Viola Fischerová, poétesse qui voyait sous la surface des choses

Viola Fischerová

La disparition de la poétesse Viola Fischerová laissera un vide dans la poésie tchèque. Elle a publié plusieurs recueils d’une grande profondeur. Elle est également auteur de livres pour enfants et traductrice de la correspondance de Franz Kafka et d’Elias Canetti. Elle a été emportée par une maladie, ce jeudi, à l’âge de 75 ans.

Viola Fischerová
Viola Fischerová commence à écrire dans les années 1950 mais son premier recueil « Propadání (L’enfoncement) » ne sera lu et apprécié que par ses amis. A cette l’époque, elle fait partie du cénacle de jeunes écrivains nés autour de l’année 1936 qui compte parmi ses membres les futures dramaturges Václav Havel et Josef Topol, le poète Jiří Kuběna, les prosateurs Jan Zábrana et Věra Linhartová et autres. La compagnie de ces jeunes artistes promis à un brillant avenir donne sans doute à la jeune Viola de nombreuses inspirations, mais finit par briser son envol poétique :

« J’ai cessé d’écrire à peu près à l’âge de 24 ans. C’était un traumatisme. J’ai été envoûtée par les proses de Věra Linhartová. Et comme je ne pouvais pas faire quelque chose de semblable à ces textes, comme je ne pouvais pas les égaler, je me suis dit qu’il serait mieux de ne pas écrire du tout. Et à ce moment-là Bohumil Hrabal m’a dit que Linhartová m’avait brûlé le cerveau. »

Viola Fischerová
Viola Fischerová est née en 1935 à Brno. Après des études de slavistique dans sa ville natale et à Prague, elle travaille dans la section littéraire de la radio. Lorsque le pays est envahi, en 1968, par l’armée soviétique, elle choisit l’exil et part en Suisse avec son mari, l’écrivain Pavel Buksa. L’existence de couple d’exilés n’est pas facile, Viola fait divers travaux pour gagner sa vie, elle étudie et enseigne.
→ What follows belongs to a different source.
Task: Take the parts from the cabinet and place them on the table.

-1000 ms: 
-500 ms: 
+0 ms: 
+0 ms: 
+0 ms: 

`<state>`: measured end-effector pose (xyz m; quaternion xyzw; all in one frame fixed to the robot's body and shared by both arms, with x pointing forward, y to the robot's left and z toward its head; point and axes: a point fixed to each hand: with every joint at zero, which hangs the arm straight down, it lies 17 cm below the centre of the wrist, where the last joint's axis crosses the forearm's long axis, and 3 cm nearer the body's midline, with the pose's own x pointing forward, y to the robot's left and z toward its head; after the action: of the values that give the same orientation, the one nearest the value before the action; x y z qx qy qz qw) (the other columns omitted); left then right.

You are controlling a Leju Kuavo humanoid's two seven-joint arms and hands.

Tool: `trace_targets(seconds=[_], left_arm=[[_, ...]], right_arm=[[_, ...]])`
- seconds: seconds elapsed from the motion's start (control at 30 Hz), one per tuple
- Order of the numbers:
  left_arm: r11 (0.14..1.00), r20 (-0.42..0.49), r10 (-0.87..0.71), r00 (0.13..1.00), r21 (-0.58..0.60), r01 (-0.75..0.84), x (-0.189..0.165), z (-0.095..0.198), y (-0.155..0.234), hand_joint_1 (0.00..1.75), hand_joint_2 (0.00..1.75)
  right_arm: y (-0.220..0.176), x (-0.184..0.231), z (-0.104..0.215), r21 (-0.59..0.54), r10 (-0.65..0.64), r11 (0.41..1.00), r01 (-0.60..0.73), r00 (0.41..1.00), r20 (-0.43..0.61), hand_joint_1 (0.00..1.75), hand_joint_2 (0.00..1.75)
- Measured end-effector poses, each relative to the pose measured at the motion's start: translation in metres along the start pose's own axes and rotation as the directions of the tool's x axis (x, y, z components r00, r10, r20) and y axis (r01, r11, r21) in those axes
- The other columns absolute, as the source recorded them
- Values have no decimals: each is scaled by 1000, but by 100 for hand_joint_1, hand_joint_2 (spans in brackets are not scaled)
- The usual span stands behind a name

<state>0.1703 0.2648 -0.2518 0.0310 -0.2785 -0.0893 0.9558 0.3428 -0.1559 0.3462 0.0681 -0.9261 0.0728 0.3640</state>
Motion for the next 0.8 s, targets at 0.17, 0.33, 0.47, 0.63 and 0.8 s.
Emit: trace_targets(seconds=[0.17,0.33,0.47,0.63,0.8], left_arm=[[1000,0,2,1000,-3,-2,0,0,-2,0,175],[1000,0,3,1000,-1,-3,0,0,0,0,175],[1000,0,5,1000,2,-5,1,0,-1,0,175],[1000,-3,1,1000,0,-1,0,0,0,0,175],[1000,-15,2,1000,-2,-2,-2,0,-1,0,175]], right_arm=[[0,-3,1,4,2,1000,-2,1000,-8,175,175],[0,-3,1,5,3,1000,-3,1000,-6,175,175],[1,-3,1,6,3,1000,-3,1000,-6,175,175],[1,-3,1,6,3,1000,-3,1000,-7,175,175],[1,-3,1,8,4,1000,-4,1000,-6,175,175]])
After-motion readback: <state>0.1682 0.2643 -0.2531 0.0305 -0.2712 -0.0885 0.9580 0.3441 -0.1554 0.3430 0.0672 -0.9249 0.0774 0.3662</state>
En 1984, son mari se suicide et la poétesse n’en finira pas de se demander pourquoi. Ce coup de sort la rend cependant à la poésie. Un jour lorsqu’elle va au cimetière où repose son mari, elle a un sentiment très fort de la présence du disparu et elle note ses impressions sur le papier. Lorsqu’elle relit ces notes, elle se rend compte qu’il s’agit d’un poème, le premier poème, le poème clé de son futur recueil « Le Requiem pour Pavel Buksa ». C’est par la poésie qu’elle cherche à comprendre le geste désespéré de son mari :

« Cette question, trouver la réponse à cette question, c’est ce qui m’a poussé à écrire ce livre. Et que la poésie soit apparue après vingt-cinq ans comme instrument, c’était une énorme surprise pour moi. Je pensais qu’il ne s’agirait que d’un seul livre mais vers la fin de ce travail un autre livre commençait déjà à germer et ainsi de suite. Et Hrabal, quand je lui ai apporté le recueil ‘Le Requiem pour Pavel Buksa », m’a dit : ‘La mort de Pavel a brisé ton envoûtement par Linhartová qui te paralysait. »
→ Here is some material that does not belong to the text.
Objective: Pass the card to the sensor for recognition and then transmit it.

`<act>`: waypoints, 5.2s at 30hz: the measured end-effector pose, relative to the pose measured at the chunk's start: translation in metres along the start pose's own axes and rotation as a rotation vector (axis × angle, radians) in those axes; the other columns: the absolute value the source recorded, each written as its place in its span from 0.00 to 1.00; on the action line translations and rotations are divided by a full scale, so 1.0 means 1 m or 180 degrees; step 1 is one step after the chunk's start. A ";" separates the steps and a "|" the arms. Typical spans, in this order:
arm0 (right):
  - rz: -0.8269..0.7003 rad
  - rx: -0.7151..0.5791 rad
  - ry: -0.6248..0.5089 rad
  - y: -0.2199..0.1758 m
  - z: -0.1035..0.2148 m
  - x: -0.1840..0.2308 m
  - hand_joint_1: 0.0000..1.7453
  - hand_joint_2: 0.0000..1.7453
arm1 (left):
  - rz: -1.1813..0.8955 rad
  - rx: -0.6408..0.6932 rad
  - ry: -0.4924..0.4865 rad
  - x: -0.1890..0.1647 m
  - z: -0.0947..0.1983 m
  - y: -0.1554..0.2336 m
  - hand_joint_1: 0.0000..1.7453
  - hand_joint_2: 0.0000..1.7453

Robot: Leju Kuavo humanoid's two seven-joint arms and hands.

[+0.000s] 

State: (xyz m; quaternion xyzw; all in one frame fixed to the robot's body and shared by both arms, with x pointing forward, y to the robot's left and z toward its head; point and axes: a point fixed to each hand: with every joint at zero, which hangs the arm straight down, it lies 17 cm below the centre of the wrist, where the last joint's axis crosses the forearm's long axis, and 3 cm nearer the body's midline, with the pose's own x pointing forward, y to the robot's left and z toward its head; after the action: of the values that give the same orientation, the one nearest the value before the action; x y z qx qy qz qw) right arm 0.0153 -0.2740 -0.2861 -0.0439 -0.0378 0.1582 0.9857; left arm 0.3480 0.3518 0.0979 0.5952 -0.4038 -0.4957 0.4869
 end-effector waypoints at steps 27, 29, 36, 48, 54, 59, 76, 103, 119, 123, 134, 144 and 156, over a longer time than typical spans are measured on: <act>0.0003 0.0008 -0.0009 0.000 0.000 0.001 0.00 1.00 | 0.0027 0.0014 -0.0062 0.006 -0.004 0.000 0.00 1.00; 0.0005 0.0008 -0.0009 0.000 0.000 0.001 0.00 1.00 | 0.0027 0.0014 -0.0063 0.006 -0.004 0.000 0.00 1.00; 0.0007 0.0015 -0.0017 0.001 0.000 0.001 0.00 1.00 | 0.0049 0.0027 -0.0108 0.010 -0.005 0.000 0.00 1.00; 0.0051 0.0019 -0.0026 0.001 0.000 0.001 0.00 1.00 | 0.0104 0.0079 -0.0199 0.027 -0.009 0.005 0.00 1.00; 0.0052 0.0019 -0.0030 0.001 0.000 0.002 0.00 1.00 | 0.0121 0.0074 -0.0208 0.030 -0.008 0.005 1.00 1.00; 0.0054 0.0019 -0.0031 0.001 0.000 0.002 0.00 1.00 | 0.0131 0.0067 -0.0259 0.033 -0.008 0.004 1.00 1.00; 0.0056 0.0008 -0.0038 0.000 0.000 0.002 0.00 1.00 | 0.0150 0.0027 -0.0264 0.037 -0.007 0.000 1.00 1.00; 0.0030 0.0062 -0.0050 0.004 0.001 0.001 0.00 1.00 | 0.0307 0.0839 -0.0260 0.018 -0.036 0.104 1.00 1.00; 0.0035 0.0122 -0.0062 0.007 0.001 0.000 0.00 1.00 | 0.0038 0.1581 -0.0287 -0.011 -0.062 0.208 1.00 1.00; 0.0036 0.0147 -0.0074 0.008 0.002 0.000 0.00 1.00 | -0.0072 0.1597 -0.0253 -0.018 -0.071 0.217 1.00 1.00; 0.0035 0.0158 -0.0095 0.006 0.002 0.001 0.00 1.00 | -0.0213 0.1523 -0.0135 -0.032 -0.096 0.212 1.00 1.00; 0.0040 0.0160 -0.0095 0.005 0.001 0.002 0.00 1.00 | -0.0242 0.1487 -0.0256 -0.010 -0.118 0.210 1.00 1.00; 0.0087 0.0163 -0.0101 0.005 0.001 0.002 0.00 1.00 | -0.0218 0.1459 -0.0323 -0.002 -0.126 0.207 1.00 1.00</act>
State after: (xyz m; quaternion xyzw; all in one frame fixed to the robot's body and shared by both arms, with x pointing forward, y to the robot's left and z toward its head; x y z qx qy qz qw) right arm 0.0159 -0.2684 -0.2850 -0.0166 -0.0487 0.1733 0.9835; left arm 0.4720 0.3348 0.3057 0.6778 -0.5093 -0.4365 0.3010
« Pavillon dans un vignoble »
C’est donc encore l’écrivain Bohumil Hrabal, son ami et confident, qui lui ouvrira les yeux. Viola Fischerová s’installe en Allemagne, se remarie et travaille pendant un temps pour la station Europe libre. Après la mort de son second époux en 1990, elle revient à Prague et elle publie plusieurs livres de poésie. Elle partage dès lors son existence entre son domicile pragois et un petit pavillon situé dans un vignoble sur l’île d’Elbe dans la Méditerranée. Cette maisonnette donne aussi le nom à un livre. Son recueil « Domek na vinici (Pavillon dans un vignoble) » vaut à Viola Fischerová en 2010 le Prix Magnesia Litera, probablement le prix littéraire le plus prestigieux de République tchèque.
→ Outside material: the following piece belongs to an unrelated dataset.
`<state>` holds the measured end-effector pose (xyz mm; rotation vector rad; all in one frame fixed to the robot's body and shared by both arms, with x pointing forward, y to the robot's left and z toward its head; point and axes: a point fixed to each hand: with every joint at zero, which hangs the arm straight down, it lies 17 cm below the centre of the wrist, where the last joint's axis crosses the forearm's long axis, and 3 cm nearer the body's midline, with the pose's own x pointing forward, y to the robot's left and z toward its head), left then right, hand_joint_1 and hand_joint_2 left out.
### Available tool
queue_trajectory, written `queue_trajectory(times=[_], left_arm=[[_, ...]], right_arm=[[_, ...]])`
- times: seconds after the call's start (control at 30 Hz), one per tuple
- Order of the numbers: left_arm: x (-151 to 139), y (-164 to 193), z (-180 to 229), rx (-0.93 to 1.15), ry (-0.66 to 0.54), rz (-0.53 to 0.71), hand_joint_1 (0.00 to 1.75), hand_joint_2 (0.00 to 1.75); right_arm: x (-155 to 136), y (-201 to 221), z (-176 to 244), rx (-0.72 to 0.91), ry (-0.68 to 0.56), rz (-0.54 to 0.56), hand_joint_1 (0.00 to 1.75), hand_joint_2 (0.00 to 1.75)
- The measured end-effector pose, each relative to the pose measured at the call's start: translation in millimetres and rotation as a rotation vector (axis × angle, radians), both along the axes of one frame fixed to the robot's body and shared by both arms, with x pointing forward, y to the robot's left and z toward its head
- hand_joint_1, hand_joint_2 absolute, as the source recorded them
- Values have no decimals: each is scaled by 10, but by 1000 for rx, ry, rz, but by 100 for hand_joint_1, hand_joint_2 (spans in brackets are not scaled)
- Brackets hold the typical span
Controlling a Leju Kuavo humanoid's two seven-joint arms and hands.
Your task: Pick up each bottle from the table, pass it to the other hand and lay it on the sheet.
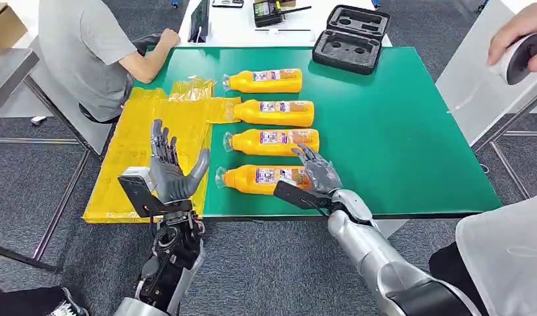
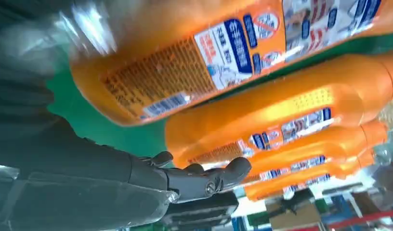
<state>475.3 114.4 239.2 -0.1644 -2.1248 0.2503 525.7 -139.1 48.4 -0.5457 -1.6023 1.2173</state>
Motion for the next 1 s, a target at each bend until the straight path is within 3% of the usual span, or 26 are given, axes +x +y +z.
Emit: queue_trajectory(times=[0.4, 1.0], left_arm=[[-44, -82, 35, 2, -10, -16, 0, 175], [-59, -78, 43, 4, -14, -14, 0, 175]], right_arm=[[-78, 185, -71, 27, 69, 70, 0, 175], [-61, 205, -66, 18, 77, 78, 0, 175]])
Les poèmes simples et dépouillés qu’elle nous laisse sont autant d’interrogations sur le temps qui passe, sur l’amour, la mort et la solitude. Ils lui ont été dictés par une volonté constante de pénétrer sous les apparences, de ne pas se laisser leurrer par la surface des choses. Interrogeant la vie, elle a failli dévoiler le mystère de la mort.